Svenja Schulze - die deutsche Ministerin für wirtschaftliche Zusammenarbeit und Entwicklung besuchte im August 2023 das westafrikanische MauretanienBild: Leon Kuegeler/photothek/picture alliance

Nach den Militärputschen in Mali und Niger sucht vor allem Deutschland die Nähe zur Regierung in der mauretanischen Hauptstadt Nuakschott. Die EU ist dort schon lange mit einer eigenen Botschaft vertreten. Brüssel verhandelt regelmäßig über die Nutzung der Fischereigründe vor der westafrikanischen Küste.

Warnung vor mehr Flucht durch Klimawandel

Deutschland wolle in der Region präsent bleiben und finanziell helfen, so die deutsche Ministerin Svenja Schulze.

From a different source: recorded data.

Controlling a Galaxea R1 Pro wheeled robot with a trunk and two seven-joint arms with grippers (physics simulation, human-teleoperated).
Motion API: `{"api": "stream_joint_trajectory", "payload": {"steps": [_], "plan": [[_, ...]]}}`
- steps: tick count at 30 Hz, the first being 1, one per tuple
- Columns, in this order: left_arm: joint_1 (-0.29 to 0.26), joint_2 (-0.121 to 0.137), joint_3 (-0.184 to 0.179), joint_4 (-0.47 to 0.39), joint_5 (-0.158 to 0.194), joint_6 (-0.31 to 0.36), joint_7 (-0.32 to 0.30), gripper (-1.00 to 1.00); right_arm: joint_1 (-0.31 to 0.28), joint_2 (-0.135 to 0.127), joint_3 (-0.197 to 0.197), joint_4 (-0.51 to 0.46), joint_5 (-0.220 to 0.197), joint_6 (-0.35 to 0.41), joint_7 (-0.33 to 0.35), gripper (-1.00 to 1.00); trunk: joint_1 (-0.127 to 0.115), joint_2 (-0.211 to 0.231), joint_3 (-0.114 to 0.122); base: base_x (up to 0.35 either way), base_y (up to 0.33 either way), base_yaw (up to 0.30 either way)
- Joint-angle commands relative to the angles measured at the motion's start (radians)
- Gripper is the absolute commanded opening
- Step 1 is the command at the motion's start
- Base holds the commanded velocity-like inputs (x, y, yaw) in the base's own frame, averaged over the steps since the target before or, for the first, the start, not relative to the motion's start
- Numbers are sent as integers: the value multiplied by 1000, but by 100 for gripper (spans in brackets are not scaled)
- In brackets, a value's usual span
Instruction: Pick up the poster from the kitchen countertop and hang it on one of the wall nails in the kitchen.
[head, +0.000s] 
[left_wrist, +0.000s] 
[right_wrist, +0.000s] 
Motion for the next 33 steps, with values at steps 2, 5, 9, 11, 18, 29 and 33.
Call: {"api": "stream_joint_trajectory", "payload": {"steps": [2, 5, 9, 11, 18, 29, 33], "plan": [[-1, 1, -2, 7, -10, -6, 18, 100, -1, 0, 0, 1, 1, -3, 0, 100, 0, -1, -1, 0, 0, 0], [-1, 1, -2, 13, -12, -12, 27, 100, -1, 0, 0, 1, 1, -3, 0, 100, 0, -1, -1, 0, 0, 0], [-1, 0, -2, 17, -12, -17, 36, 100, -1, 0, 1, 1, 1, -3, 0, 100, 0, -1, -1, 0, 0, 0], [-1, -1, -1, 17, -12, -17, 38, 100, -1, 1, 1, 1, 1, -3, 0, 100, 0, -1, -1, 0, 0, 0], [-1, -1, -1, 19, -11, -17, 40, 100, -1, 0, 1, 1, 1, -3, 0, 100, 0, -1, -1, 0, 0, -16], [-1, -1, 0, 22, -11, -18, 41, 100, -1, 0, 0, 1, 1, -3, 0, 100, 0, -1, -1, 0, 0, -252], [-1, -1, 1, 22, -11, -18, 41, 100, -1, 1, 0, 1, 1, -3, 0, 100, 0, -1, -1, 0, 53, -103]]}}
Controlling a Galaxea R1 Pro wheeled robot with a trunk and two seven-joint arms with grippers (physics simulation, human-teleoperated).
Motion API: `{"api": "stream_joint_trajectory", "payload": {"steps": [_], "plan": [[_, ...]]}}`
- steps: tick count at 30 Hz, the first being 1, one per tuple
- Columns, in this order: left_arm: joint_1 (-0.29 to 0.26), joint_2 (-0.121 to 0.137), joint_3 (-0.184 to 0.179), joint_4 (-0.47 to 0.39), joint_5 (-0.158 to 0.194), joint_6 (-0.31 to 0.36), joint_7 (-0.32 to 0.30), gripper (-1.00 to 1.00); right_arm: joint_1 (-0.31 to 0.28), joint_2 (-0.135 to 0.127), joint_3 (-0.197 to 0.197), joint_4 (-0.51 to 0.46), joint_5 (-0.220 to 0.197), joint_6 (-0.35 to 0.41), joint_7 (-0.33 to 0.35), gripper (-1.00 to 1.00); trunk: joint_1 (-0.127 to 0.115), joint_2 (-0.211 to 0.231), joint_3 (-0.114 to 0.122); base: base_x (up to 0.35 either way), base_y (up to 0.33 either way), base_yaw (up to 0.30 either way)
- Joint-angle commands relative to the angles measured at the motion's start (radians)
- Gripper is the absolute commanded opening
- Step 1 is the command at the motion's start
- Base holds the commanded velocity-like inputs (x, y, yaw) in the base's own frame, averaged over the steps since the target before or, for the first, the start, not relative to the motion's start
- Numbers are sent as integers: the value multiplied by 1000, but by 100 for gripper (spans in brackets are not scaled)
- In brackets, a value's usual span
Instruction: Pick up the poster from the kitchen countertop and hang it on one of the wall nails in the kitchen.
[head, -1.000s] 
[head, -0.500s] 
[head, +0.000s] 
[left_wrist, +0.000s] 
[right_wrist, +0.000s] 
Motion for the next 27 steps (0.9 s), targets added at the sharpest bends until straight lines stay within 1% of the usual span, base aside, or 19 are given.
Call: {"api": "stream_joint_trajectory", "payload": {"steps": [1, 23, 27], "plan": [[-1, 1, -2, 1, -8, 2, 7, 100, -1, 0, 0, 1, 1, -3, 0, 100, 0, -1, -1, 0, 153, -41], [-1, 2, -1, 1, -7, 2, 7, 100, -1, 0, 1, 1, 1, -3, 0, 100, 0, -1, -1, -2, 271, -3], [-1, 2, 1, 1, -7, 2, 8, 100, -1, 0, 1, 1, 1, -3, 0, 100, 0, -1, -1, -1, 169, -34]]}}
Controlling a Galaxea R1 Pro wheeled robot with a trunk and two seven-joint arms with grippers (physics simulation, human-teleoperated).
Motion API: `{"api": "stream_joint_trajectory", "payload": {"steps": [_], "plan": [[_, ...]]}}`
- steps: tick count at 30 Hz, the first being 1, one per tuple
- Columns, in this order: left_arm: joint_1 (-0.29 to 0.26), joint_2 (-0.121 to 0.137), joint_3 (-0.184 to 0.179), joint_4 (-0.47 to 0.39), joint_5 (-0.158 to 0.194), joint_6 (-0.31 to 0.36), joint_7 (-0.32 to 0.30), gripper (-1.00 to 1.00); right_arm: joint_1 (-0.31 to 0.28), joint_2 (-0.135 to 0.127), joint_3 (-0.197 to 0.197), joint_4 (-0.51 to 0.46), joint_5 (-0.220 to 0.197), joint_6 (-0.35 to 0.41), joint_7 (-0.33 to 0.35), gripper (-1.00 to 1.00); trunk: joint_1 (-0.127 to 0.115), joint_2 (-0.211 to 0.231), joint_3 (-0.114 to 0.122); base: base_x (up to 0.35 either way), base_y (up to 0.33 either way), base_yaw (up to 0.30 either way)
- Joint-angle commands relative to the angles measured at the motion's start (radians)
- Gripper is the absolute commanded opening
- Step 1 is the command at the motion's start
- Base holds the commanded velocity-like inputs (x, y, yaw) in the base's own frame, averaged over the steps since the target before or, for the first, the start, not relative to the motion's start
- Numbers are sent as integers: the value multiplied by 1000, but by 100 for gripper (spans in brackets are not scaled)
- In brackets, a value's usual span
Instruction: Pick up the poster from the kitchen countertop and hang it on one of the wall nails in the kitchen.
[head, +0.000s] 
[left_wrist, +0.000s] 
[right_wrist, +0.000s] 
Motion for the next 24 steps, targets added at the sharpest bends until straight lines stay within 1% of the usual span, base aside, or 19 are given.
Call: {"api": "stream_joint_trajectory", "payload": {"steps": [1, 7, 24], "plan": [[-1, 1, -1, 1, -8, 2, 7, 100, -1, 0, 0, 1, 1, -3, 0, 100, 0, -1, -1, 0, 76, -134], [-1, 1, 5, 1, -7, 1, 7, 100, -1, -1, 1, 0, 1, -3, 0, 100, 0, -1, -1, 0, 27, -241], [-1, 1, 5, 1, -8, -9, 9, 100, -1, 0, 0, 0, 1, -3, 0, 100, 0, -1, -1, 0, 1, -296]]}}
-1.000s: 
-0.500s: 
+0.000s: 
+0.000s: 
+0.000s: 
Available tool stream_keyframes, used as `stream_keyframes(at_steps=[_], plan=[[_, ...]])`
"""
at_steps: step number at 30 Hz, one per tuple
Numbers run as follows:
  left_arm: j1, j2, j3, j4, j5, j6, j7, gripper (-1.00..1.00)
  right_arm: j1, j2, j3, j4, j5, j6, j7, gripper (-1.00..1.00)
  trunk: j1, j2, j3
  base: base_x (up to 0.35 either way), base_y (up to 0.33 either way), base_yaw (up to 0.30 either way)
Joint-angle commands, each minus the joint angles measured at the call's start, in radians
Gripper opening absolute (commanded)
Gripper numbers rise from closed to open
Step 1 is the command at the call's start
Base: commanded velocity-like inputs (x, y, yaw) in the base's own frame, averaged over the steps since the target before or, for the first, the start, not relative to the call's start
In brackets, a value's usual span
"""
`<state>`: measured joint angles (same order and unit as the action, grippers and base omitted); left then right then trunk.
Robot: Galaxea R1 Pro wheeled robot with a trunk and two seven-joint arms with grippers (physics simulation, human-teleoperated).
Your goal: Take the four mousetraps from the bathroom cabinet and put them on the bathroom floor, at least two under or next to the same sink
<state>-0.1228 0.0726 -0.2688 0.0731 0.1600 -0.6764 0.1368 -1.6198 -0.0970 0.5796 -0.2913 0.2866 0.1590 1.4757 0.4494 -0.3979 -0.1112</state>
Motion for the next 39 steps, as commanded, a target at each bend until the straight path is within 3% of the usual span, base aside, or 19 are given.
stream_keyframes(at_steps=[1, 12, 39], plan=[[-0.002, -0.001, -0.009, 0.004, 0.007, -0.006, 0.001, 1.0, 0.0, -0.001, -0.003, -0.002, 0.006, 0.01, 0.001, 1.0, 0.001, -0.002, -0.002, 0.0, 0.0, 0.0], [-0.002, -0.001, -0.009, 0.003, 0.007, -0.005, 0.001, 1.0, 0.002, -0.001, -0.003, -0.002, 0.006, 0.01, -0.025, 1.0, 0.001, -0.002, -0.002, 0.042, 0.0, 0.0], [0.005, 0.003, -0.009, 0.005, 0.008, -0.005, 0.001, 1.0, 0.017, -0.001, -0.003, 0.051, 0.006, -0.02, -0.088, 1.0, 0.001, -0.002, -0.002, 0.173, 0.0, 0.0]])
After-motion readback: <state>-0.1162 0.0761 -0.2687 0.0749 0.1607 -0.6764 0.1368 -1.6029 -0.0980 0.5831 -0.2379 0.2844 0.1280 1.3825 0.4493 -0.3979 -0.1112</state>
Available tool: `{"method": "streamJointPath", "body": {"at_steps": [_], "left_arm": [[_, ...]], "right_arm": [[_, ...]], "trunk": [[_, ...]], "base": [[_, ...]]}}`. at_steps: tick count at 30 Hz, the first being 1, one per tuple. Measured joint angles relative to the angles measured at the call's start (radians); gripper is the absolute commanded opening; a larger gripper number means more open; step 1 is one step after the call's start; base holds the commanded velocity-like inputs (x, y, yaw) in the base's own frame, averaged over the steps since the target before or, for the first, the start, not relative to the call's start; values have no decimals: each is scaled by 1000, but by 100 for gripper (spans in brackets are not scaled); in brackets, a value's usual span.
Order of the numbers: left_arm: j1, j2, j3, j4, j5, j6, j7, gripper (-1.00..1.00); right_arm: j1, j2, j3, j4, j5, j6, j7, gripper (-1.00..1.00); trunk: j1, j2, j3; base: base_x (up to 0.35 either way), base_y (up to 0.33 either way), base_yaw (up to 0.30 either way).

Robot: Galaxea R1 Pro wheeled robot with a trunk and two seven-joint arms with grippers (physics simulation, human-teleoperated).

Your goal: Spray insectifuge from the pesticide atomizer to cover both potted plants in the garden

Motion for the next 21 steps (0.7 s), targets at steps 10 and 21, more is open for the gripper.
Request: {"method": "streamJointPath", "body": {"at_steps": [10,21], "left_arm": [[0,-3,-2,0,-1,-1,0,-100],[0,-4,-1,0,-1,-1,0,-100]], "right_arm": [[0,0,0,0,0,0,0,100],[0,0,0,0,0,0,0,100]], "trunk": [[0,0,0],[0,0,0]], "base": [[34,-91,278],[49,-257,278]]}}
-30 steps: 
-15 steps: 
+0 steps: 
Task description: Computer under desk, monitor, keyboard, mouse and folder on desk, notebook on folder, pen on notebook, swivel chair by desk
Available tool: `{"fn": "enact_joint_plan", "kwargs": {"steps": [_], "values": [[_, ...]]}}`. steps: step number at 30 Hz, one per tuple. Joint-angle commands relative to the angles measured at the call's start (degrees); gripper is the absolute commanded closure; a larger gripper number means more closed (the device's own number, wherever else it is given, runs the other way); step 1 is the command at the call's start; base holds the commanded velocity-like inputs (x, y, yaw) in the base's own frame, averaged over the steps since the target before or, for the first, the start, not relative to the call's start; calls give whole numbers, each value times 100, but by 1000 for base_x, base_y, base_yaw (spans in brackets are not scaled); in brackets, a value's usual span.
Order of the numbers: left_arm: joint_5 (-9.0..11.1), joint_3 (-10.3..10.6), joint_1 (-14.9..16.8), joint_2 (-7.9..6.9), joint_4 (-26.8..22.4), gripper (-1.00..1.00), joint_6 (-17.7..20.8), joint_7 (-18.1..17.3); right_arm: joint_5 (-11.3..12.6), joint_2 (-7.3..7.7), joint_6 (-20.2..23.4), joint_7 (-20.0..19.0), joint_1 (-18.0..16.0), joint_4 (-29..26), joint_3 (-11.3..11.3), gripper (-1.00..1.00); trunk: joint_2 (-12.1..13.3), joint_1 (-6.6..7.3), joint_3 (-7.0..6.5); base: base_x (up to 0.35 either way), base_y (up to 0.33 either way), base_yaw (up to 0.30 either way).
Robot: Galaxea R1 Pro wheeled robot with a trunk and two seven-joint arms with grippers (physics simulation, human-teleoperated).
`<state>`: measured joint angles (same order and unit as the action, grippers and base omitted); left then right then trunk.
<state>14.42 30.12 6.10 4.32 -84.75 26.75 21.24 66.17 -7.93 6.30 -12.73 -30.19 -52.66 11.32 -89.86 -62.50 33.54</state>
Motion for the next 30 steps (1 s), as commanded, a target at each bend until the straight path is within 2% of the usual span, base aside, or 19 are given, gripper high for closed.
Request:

Doch "das ist nicht einfach bei all den Putschen, die es dort gibt".

Europa müsse zunächst einmal "die große Frustration" vor allem der jungen Menschen in den Sahel-Ländern verstehen und dann die richtigen Schlüsse ziehen, rät die Generalsekretärin der frankophonen Länder, Louise Mushikiwabo, im Interview mit der DW. An dieser Frustration trage Europa eine große Verantwortung. Immer wieder sei über eine enge Zusammenarbeit gesprochen worden - doch das Leben der Menschen im Sahel habe sich nicht verbessert. Schlimmer noch: Heute sorge der Klimawandel dafür, dass viele Menschen flüchten müssten, um zu überleben, so Mushikiwabo.